Detection limit is the lowest concentration of analyte in a sample that can be detected, but not necessarily quantitated under the stated experimental conditions and Quantitation limit is the lowest concentration of analyte in a sample that can be determined with acceptable precision and accuracy under the stated experimental conditions. The limit of detection (LOD) and limit of quantitation (LOQ) was determined using the standard deviation method. The standard deviation was calculated by blank injection method to determine LOD and LOQ using following formula:

LOD =3.3*σ/S and LOQ = 10*σ/S

Where σ is the standard deviation of the blank injection response and S is the slope of the calibration curve.

Robustness:

Robustness is the measure of method’s capability to remain unaffected by small, but deliberate variations in the method parameters ²¹. The robustness of the method was evaluated by making small changes in the chromatographic conditions such as percentage of water in mobile phase (±5%), flow rate (±3%) and methanol from different suppliers (Merck and SD Fine Chemicals). The change in the retention time was calculated in triplicates.

Stability:

Stability of resveratrol in solution during analysis was determined by repeated analysis of the samples during the experimentation period of the same day along with the stability of the samples for 48 hours under the laboratory conditions (32 ± 1ºC) and under refrigeration (8 ± 0.5ºC).
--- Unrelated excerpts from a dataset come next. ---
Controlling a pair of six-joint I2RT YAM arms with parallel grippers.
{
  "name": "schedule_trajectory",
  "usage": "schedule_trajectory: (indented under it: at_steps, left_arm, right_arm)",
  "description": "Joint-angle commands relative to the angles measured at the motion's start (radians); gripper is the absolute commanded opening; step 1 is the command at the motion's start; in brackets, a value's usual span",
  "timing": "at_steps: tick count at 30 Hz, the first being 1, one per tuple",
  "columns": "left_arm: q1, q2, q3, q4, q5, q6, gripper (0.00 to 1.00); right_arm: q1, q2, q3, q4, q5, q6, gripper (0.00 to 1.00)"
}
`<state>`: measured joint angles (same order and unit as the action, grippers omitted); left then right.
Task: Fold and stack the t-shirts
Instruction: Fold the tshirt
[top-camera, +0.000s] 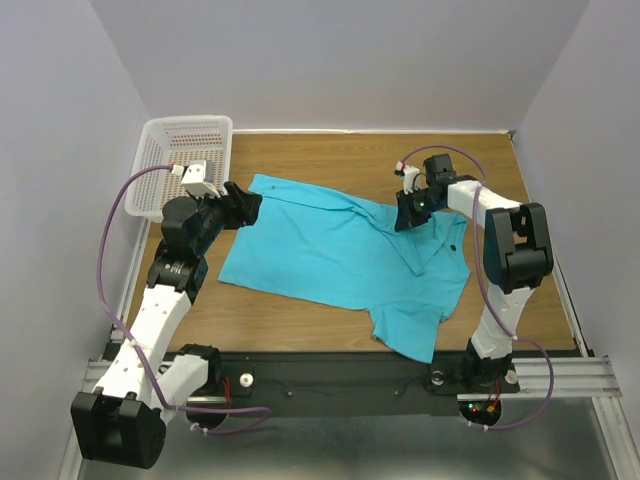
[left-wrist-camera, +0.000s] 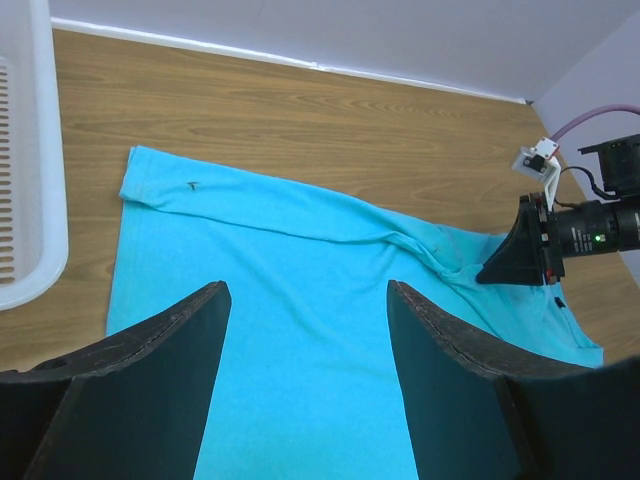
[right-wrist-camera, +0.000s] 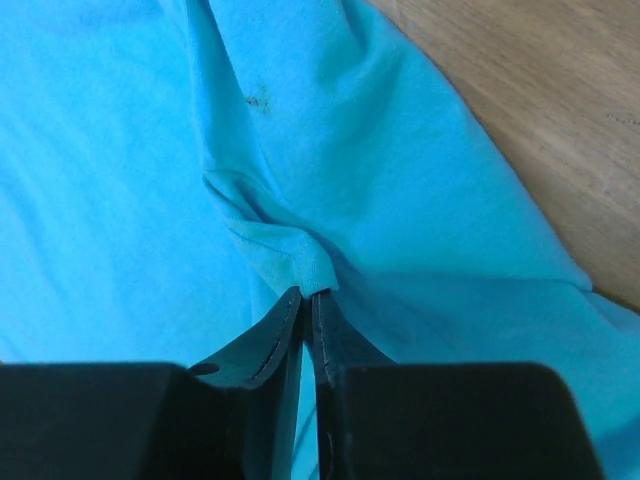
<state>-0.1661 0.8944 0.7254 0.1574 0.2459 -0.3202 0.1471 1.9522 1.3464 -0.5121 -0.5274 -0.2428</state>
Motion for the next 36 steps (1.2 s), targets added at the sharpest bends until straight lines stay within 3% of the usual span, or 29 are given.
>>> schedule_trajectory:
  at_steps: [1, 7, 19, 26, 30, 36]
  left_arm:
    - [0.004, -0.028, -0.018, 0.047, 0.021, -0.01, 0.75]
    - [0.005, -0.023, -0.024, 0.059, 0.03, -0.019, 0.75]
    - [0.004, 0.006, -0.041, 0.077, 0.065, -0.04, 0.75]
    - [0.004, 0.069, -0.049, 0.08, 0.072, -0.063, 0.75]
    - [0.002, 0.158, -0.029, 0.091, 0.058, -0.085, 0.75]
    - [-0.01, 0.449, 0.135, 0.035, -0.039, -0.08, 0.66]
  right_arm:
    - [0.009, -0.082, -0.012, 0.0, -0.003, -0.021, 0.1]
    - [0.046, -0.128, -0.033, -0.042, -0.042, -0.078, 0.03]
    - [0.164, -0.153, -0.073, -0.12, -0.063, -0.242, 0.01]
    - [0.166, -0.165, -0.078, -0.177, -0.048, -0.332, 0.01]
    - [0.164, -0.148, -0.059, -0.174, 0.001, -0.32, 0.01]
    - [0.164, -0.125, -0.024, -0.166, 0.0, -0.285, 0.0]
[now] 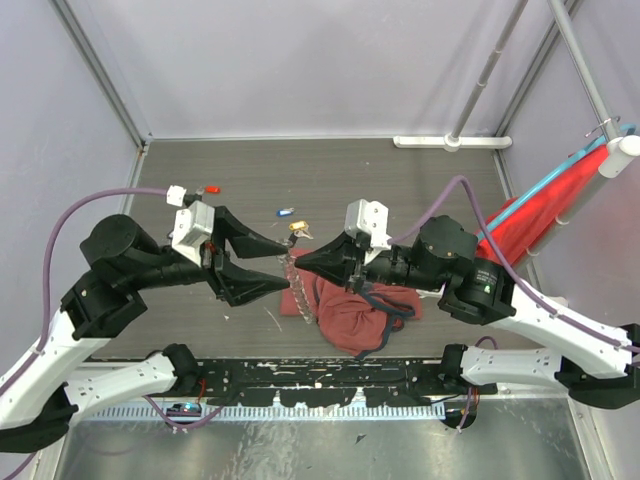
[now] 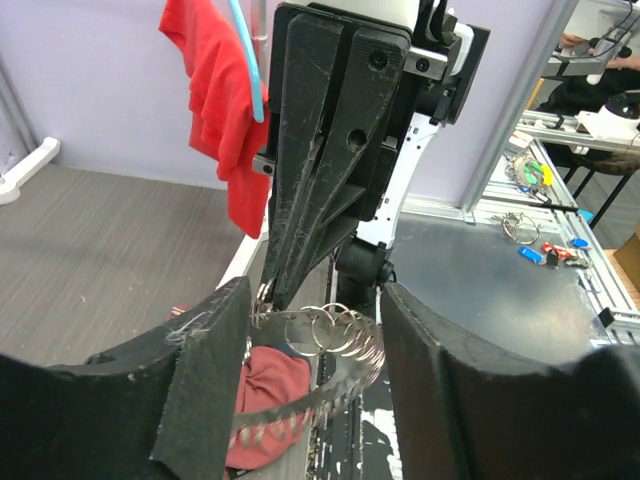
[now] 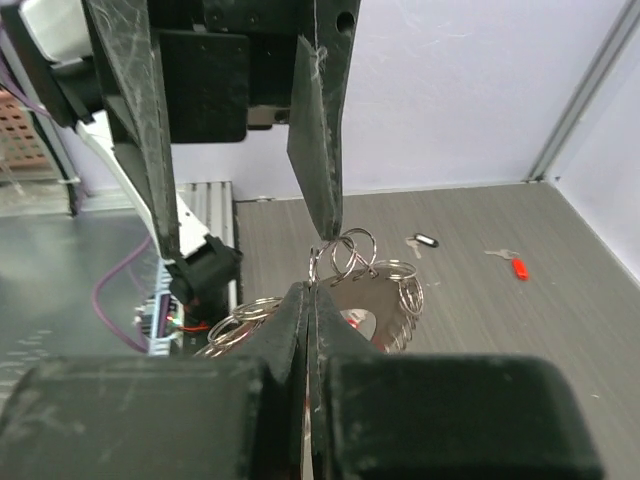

Forced Degradation Studies:

Forced degradation studies were carried out by subjecting resveratrol solutions to different conditions such as acidic stress (0.1 M HCL), alkaline stress (0.1 M NaOH), hydrolysis, oxidative stress (3% solution of Hydrogen peroxide), thermal (Dry heat at 100°C), photodegradation stress and neutral degradation. All the degradation studies were followed by the percentage recovery of the drug. Ten milligram of resveratrol was dissolved with 1 mL of methanol in a 10 mL volumetric flask and volume was made up with 0.1 M HCL, 0.1 M NaOH and 3% Hydrogen peroxide solution separately to get the concentration of 1000 µg mL^-1. These solutions were refluxed for 8 hours on a water bath at 80°C. The resultant solutions in acidic and basic conditions were neutralized using 0.1 M NaOH and 0.1 M HCL respectively and samples of hydrogen peroxide were further diluted to 50 µg mL^-1 to develop HPLC chromatograms.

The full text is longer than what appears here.